Çözüm daha çok ses çıkarmak, her türlü bastırma çabasına karşın burada olduğumuzu gösterip daha da direnmektir, susup bir köşeye çekilmek değil. İyi ve demokrasiyi içine sindirmiş insanlar da kötüler kadar cesaretli olduğunda yenebiliriz tep tipçileri, kanlı katilleri, onları koruyanları.
İşte bu yüzden bizler 15 Ekim’de bastonlarımızı siyaha bürüdük. İşte o nedenle, eşit, erişilebilir, engelsiz bir yaşamın ancak barışa ve farklılıklara gerçekten değer verildiğinde mümkün olacağına inandık. Tam da bu sebeple “Vurulunca barış meydanda, kararır baston sokakta” dedik.
Ne dersiniz, birilerinin bastonlarımızı, umutlarımızı, geleceğimizi daha çok karartmasına mı izin vereceğiz, yoksa farklılıklarımızla her zaman her yerde var olmak için birbirimize mi tutunacağız?

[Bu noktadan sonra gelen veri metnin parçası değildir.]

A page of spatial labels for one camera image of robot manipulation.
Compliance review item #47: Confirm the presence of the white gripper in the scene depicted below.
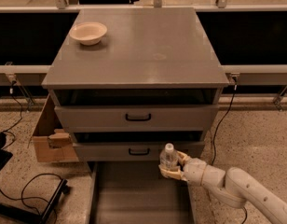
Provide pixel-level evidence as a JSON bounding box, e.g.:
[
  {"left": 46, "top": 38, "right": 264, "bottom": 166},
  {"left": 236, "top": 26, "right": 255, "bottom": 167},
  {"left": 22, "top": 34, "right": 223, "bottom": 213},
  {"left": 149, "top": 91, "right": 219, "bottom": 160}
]
[{"left": 158, "top": 151, "right": 210, "bottom": 186}]

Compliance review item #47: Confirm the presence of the clear plastic water bottle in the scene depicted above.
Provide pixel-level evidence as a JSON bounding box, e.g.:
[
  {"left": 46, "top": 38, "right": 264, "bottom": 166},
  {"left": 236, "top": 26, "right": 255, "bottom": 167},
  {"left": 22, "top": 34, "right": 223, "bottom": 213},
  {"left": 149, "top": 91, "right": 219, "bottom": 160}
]
[{"left": 159, "top": 143, "right": 178, "bottom": 170}]

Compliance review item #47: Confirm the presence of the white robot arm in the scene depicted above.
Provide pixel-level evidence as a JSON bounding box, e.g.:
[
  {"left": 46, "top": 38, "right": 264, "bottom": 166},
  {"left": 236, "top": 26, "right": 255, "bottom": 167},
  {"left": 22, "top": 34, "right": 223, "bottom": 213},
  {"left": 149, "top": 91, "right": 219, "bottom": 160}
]
[{"left": 158, "top": 151, "right": 287, "bottom": 224}]

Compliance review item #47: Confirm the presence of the grey bottom drawer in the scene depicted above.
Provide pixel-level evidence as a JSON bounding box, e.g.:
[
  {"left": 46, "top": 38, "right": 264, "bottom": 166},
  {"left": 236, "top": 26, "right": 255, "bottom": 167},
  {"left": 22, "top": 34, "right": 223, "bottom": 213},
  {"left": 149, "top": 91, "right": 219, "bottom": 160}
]
[{"left": 87, "top": 161, "right": 195, "bottom": 224}]

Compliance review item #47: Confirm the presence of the grey drawer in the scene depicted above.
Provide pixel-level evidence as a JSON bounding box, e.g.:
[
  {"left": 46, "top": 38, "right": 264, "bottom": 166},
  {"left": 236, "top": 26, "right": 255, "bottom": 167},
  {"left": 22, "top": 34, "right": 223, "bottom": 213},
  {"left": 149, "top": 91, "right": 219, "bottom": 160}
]
[
  {"left": 54, "top": 89, "right": 220, "bottom": 133},
  {"left": 87, "top": 161, "right": 195, "bottom": 224},
  {"left": 73, "top": 131, "right": 205, "bottom": 161}
]

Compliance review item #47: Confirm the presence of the grey middle drawer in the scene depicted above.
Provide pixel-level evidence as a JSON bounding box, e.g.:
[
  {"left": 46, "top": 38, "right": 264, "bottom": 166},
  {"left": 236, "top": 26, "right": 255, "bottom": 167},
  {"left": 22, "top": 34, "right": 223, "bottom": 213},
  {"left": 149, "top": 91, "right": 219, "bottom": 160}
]
[{"left": 73, "top": 131, "right": 205, "bottom": 161}]

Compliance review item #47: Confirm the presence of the grey drawer cabinet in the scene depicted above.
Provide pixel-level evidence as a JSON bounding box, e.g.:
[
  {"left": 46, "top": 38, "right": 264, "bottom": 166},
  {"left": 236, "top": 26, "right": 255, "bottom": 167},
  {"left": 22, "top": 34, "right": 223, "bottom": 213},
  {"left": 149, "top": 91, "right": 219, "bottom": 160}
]
[{"left": 41, "top": 7, "right": 230, "bottom": 173}]

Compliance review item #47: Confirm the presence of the grey top drawer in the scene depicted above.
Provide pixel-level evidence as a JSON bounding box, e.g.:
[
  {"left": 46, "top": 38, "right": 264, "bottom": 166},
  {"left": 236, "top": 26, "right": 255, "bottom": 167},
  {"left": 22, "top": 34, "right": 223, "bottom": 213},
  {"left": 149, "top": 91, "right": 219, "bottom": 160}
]
[{"left": 54, "top": 89, "right": 220, "bottom": 133}]

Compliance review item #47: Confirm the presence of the brown cardboard box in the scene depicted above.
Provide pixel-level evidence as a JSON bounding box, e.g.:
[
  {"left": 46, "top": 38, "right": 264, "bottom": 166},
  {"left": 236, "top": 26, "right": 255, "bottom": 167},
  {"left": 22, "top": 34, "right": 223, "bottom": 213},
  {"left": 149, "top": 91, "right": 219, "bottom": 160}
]
[{"left": 32, "top": 96, "right": 78, "bottom": 162}]

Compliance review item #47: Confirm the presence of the white bowl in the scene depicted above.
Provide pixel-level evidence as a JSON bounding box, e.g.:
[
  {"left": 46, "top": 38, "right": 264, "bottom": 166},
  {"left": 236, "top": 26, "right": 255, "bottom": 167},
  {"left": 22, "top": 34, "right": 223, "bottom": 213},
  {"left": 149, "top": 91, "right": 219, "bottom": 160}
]
[{"left": 69, "top": 22, "right": 107, "bottom": 46}]

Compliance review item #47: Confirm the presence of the black stand base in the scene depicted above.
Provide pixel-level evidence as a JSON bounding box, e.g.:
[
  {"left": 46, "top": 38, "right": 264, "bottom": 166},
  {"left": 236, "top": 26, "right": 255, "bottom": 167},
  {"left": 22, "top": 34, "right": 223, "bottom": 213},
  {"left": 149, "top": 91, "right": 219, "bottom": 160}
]
[{"left": 0, "top": 178, "right": 70, "bottom": 224}]

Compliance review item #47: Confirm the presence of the black power cable right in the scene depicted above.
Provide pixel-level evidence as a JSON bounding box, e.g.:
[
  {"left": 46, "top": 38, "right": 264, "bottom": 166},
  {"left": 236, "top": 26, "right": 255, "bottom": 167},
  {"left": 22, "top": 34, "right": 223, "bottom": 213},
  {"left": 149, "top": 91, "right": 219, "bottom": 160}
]
[{"left": 210, "top": 83, "right": 248, "bottom": 224}]

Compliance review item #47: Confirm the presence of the black cable left floor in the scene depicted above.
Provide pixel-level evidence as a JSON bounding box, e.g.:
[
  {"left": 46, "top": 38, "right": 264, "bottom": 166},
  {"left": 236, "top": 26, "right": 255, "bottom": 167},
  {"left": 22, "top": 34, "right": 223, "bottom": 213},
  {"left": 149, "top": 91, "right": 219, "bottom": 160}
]
[{"left": 0, "top": 173, "right": 64, "bottom": 224}]

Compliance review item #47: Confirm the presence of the grey metal rail frame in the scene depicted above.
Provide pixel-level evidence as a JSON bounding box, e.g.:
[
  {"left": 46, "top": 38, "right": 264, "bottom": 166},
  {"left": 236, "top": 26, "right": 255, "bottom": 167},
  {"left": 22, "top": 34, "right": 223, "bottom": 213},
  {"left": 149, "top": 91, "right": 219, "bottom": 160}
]
[{"left": 0, "top": 0, "right": 287, "bottom": 110}]

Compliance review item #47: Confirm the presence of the black cable left rail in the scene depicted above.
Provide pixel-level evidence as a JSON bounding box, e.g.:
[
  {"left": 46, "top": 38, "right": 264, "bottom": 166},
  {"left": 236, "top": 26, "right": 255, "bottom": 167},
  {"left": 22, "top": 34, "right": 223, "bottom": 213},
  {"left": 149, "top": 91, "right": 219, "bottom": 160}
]
[{"left": 0, "top": 81, "right": 24, "bottom": 151}]

Ne dersiniz, barışçıl, eşit, erişilebilir, engelsiz bir hayat için, birbirimizi ötekileştirmeden mücadele mi edeceğiz, yoksa şiddetten başka gücü olmayan, farklılıkları anlayabilecek ve tahammül edebilecek kadar bile ufku olamayanların kuru gürültüsüne teslim mi olacağız?